FULMER and NORTHCUTT, JJ., Concur.

NOTES

[1] A quasi-marital child is a child born to a married woman whose husband is not the child's biological father.

[2] Because this is an appeal from an order denying intervention, our record is limited. There are no depositions to flesh out the facts in this case. The husband and wife are both pro se litigants and have not filed any pleadings or briefs with this court.

[3] S.D. also attached to his petition to intervene an "acknowledgment of paternity," which states that it is executed pursuant to section 63.062, Florida Statutes (1997). That statute describes the people who are required to give consent for an adoption. This case clearly does not involve an adoption. The only other recognized use for an acknowledgment of paternity is to establish paternity for a nonmarital child. See § 742.10, Fla. Stat. (1997). The child in this case was not born out of wedlock. Thus, we conclude that the acknowledgment should not alter our analysis in this case. See also § 382.013(2)(c), Fla. Stat. (1997) (prohibiting father's name on birth certificate of child born out of wedlock unless both mother and father sign consenting affidavit).

[4] The trial judge, R. Thomas Corbin, obviously gave considerable thought and effort to this order in the context of a divorce in which the parties were pro se. We note that he has also published an interesting article discussing issues that arise in such cases. R. Thomas Corbin & Rana Holz, Distinguishing Legitimacy from Paternity, 73 Fla. B.J. 57 (Jan.1999).
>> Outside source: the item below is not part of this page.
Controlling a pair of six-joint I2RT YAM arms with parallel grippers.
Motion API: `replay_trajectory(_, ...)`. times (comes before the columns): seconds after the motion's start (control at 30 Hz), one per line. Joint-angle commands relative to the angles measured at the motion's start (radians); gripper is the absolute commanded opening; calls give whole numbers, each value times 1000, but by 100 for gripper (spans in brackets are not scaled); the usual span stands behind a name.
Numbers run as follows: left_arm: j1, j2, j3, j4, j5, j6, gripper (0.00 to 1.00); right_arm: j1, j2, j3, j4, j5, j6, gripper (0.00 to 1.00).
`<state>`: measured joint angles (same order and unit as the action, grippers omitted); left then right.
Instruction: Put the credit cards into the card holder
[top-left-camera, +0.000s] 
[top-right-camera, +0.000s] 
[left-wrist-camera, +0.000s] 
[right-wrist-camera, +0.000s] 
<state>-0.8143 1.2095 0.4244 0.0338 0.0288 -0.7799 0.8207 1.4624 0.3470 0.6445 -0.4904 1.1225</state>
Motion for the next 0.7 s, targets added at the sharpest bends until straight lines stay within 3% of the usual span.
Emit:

[5] The statute proposed by the author of this opinion would give putative fathers such as S.D. the right to seek paternity determinations, but only within the first two years. See Chris W. Altenbernd, Quasi-Marital Children: The Common Law's Failure in Privette and Daniel Calls for Statutory Reform, 26 Fla. St. U.L.Rev. 219, 272 (1999).

[6] Indeed, it appears from the record that S.D. may have filed a separate paternity action in another circuit court having jurisdiction over the matter.